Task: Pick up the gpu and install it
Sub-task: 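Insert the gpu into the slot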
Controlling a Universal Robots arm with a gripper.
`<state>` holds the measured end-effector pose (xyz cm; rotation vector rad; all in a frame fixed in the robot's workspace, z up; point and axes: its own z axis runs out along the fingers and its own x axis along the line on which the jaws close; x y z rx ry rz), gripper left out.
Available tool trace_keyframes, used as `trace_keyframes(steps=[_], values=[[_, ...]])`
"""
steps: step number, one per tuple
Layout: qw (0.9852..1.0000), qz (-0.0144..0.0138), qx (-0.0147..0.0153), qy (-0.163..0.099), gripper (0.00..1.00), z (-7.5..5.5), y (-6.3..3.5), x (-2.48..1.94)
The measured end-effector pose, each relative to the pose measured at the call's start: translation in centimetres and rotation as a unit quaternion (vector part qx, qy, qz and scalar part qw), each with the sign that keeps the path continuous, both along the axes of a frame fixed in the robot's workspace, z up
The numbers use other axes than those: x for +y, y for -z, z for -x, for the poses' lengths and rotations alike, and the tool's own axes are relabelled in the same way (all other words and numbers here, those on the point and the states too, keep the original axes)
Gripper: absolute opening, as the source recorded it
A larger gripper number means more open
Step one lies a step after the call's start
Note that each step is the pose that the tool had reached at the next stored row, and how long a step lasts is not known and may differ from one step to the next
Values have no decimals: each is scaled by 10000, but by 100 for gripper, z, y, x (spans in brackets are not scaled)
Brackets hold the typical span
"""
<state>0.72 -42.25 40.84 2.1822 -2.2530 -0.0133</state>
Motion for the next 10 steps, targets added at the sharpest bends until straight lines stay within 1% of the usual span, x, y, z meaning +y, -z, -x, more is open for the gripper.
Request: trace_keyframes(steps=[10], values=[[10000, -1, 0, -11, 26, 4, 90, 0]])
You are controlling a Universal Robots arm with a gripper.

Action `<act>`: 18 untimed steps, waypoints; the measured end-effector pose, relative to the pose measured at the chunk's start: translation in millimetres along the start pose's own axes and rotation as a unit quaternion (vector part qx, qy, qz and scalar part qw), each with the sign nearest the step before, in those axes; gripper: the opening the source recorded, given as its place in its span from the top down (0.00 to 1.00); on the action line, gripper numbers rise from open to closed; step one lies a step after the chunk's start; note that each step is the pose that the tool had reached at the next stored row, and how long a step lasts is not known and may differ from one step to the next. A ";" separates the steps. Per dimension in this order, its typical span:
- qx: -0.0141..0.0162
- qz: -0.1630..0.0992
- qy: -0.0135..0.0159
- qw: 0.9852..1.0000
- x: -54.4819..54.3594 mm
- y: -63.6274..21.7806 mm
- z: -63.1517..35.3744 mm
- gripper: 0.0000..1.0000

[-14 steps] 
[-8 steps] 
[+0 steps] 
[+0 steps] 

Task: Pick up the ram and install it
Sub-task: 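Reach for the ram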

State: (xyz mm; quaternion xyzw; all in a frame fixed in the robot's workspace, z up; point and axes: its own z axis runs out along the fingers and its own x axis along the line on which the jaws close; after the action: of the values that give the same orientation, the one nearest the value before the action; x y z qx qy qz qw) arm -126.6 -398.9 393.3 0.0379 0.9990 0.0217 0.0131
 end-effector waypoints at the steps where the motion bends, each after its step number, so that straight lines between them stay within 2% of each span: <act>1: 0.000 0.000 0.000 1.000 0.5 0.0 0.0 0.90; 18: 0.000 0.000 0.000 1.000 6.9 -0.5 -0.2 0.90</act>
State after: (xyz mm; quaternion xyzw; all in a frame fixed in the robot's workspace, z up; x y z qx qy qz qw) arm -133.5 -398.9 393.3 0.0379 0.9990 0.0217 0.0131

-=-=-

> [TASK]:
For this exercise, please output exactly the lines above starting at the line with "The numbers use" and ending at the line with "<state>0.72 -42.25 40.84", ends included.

> [ANSWER TO THE PROBLEM]:
The numbers use other axes than those: x for +y, y for -z, z for -x, for the poses' lengths and rotations alike, and the tool's own axes are relabelled in the same way (all other words and numbers here, those on the point and the states too, keep the original axes)
Gripper: absolute opening, as the source recorded it
A larger gripper number means more open
Step one lies a step after the call's start
Note that each step is the pose that the tool had reached at the next stored row, and how long a step lasts is not known and may differ from one step to the next
Values have no decimals: each is scaled by 10000, but by 100 for gripper, z, y, x (spans in brackets are not scaled)
Brackets hold the typical span
"""
<state>0.72 -42.25 40.84 2.1822 -2.2530 -0.0133</state>

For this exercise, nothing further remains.